<<<<
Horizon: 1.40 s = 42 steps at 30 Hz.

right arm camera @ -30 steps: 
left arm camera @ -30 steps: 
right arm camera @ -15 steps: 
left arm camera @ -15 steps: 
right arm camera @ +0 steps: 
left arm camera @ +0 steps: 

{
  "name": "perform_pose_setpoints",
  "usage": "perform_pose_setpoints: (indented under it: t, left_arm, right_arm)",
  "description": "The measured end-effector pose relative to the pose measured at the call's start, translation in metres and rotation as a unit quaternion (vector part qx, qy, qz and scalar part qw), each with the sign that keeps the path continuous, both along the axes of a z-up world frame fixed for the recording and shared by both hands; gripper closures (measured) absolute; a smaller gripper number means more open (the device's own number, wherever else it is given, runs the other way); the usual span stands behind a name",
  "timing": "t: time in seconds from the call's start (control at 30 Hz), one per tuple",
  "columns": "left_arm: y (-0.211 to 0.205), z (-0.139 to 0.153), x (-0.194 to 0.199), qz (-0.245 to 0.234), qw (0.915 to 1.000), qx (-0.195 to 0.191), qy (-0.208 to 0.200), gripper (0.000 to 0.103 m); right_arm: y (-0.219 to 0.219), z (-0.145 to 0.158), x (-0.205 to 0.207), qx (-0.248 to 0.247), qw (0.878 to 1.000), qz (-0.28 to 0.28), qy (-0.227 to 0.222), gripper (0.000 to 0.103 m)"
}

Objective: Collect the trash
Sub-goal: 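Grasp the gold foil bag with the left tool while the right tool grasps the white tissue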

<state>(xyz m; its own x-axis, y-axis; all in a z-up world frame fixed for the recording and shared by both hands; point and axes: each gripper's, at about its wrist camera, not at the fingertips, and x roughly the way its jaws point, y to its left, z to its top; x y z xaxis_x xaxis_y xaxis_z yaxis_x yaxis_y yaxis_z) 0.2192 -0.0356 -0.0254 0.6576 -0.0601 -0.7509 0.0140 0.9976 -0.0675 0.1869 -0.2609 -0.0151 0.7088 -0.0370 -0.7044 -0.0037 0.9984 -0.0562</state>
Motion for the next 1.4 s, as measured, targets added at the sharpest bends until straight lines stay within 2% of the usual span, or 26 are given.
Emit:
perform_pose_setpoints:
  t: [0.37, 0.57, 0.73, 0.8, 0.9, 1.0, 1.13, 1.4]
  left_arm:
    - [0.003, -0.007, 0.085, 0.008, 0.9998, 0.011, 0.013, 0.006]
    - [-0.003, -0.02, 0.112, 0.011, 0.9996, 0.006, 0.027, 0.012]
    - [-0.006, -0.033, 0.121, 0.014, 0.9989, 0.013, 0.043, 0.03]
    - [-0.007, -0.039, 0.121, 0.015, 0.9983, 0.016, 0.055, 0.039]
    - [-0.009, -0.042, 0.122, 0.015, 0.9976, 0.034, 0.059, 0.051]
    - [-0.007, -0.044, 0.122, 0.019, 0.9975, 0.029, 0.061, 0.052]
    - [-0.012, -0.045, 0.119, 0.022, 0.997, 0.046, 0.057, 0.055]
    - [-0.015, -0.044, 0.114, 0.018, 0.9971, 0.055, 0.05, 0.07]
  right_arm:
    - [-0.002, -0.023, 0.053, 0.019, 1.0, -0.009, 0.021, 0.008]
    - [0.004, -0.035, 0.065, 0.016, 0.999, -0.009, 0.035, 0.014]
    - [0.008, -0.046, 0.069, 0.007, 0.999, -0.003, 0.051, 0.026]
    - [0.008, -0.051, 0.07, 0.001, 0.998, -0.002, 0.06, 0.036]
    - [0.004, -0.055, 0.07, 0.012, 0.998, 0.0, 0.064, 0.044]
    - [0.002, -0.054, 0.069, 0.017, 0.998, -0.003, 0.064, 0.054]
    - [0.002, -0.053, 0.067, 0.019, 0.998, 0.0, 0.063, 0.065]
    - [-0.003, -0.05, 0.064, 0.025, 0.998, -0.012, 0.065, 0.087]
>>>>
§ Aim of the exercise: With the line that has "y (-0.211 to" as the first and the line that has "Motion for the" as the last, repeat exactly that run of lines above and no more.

§ Task result:
  "columns": "left_arm: y (-0.211 to 0.205), z (-0.139 to 0.153), x (-0.194 to 0.199), qz (-0.245 to 0.234), qw (0.915 to 1.000), qx (-0.195 to 0.191), qy (-0.208 to 0.200), gripper (0.000 to 0.103 m); right_arm: y (-0.219 to 0.219), z (-0.145 to 0.158), x (-0.205 to 0.207), qx (-0.248 to 0.247), qw (0.878 to 1.000), qz (-0.28 to 0.28), qy (-0.227 to 0.222), gripper (0.000 to 0.103 m)"
}

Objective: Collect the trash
Sub-goal: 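Grasp the gold foil bag with the left tool while the right tool grasps the white tissue
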
<state>(xyz m; its own x-axis, y-axis; all in a z-up world frame fixed for the recording and shared by both hands; point and axes: each gripper's, at about its wrist camera, not at the fingertips, and x roughly the way its jaws point, y to its left, z to its top; x y z xaxis_x xaxis_y xaxis_z yaxis_x yaxis_y yaxis_z) 0.2192 -0.0356 -0.0254 0.6576 -0.0601 -0.7509 0.0140 0.9976 -0.0675 0.1869 -0.2609 -0.0151 0.7088 -0.0370 -0.7044 -0.0037 0.9984 -0.0562</state>
Motion for the next 1.4 s, as measured, targets added at the sharpest bends until straight lines stay within 2% of the usual span, or 26 are given.

The answer has been fully stated.